◆ **TASK STATEMENT**: Without pictures, return the lines from the one containing "note: every instance" through the last line of the data below, exactly.
BEGIN DATASET RECORDS
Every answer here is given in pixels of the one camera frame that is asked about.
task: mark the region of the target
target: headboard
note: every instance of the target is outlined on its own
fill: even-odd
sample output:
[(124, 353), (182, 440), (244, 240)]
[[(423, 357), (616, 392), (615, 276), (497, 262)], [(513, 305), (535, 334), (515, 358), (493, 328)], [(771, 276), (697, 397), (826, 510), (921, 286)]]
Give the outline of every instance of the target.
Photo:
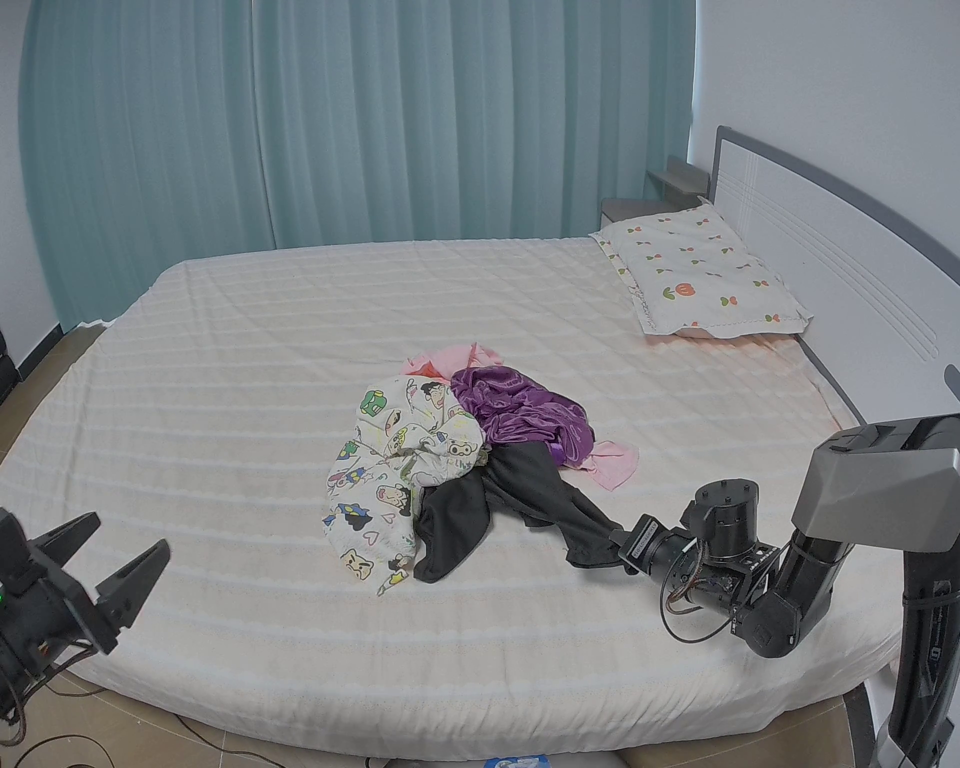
END DATASET RECORDS
◆ **WRITTEN REPLY**:
note: every instance of the target is outlined on its own
fill: even-odd
sample output:
[(124, 353), (182, 440), (244, 240)]
[[(423, 357), (616, 392), (615, 276), (497, 262)], [(513, 305), (535, 334), (515, 358), (493, 328)], [(771, 276), (697, 397), (826, 510), (921, 286)]]
Give the outline of every instance of the target.
Photo:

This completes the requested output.